2019-08-03 14:57:36 | 

いやあ、毎日暑いですねえ。
もう脳味噌がゆだってスプーンですくって食べられそうなくらいの暑さですね。

今日は映画じゃなくて本を紹介します。

「エレノア・オリファントは今日も元気です」
(ゲイル・ハニーマン著 ハーパーコリンズジャパン)

発売後たちまちベストセラー入りし、35か国で翻訳。ブック・オブ・ザ・イヤー2017受賞。リース・ウェザースプーンが映画化に名乗りをあげたという本です。

しかも、これがデビュー作というから驚きます。

イギリスのグラスゴーに住んでいる30歳のエレノア・オリファントの物語。
彼女はごくありふれた会社の事務職員ですが、少々変わり者。
周囲の空気が読めず、会社でも浮いている。それでも仕事はきちんとこなすし、上司に認められ、昇進もする。
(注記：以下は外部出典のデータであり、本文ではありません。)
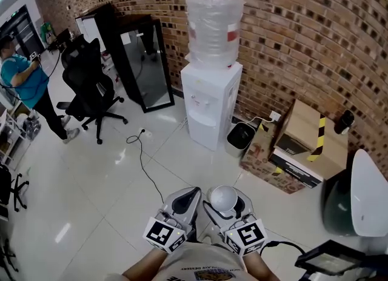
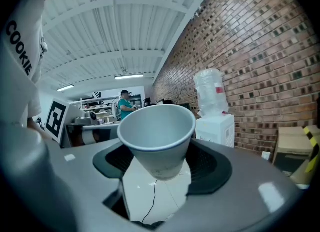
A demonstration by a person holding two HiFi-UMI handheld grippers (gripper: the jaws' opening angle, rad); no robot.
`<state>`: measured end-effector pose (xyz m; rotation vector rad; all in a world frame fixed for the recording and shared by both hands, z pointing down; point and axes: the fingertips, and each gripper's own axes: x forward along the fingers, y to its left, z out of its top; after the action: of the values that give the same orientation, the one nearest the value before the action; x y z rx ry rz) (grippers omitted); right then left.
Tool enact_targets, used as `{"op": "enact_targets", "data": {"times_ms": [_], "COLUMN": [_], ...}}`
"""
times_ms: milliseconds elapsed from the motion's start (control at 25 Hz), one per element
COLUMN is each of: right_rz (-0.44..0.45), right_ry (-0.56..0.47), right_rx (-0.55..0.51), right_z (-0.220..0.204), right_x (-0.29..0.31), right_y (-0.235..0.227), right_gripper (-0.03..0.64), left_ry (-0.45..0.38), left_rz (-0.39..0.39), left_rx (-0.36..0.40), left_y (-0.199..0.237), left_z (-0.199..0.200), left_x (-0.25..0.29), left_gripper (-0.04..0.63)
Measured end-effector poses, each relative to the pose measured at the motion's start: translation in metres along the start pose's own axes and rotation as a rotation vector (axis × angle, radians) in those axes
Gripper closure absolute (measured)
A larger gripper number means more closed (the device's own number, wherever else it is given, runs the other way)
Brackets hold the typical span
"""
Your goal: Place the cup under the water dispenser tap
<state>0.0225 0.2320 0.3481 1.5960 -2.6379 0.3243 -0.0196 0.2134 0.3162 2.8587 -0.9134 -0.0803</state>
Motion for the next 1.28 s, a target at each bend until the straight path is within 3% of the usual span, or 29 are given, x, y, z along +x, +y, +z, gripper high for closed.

いわゆる発達障害、あるいはアスペルガー症候群の女性の話か、と思い読み進めていくうちに、
彼女の生い立ちが深く関係していることがわかってきます。

これ、ミステリーのジャンルには入っていないのだけど、けっこう謎が多く、

(たとえば、彼女は顔にやけどを負っているのだけど、いつどこで火事があった?
「私たち」とは誰のこと? 彼女の母はどこに住んでいる? 等々・・)

それらの謎が明かされるのが、ようやく、最後の数ページ。
大きなどんでん返しが来ます。

ここに来るまでが長い(全体で425ページ)。
途中で何度放り出しそうになったことか。どうでもいい日常が細々と描写されていて、こういうのが好きな人にはいいんだろうけれど、せっかちな私はかなり飛ばし読みしました。

大丈夫、飛ばし読みしてもストーリーはわかるから。

そして、最後に、
おお、そうだったのか!

おお、かわいそうなエレノア!

となるのですよ。

物語は、彼女自身の(空気読めない)目線で語られるので、その描写がユニークで面白い。所々笑える。

でも、エレノアの育った環境は決して生易しいものではありません。
彼女の母親の毒親ぶりは、とにかく凄まじい。
彼女は精神的にとことん追い詰められます。その虐待ぶりはハンパない。

彼女がまともに社会生活が出来ていることは、ほとんど奇跡に近いと思います。

これはフィクションだから語れる物語であって、現実はこうではありえないだろう、とも思います。

物語の中で、生き残り、サバイバルしたエレノアは、多くの若い女性たちに勇気を与えるだろうけれど、現実にそうした虐待を受けた人たちにとっては、

こんなの、嘘じゃん!

というストーリーでもあると思います。

実際に虐待を受けた人、今もなおそこからサバイバルするために苦悩している人たちにとって、これがどのような印象を与え、どのように受け止められるかは、私にはよくわかりません。

でも、現実に苦しんでいる人たちを確かに救える物語かというと、少々疑問に感じるところもあります。
特に、最後のどんでん返しはなかなかのもので、これを乗り越えたエレノアは凄いとしか言いようがない。

そういう本であることをあらかじめ知っておいてから読むのがいいかと思います。

それでも、一読の価値はあるし、多くの(普通の)女性たちに勇気を与える物語であるのは確かでしょう。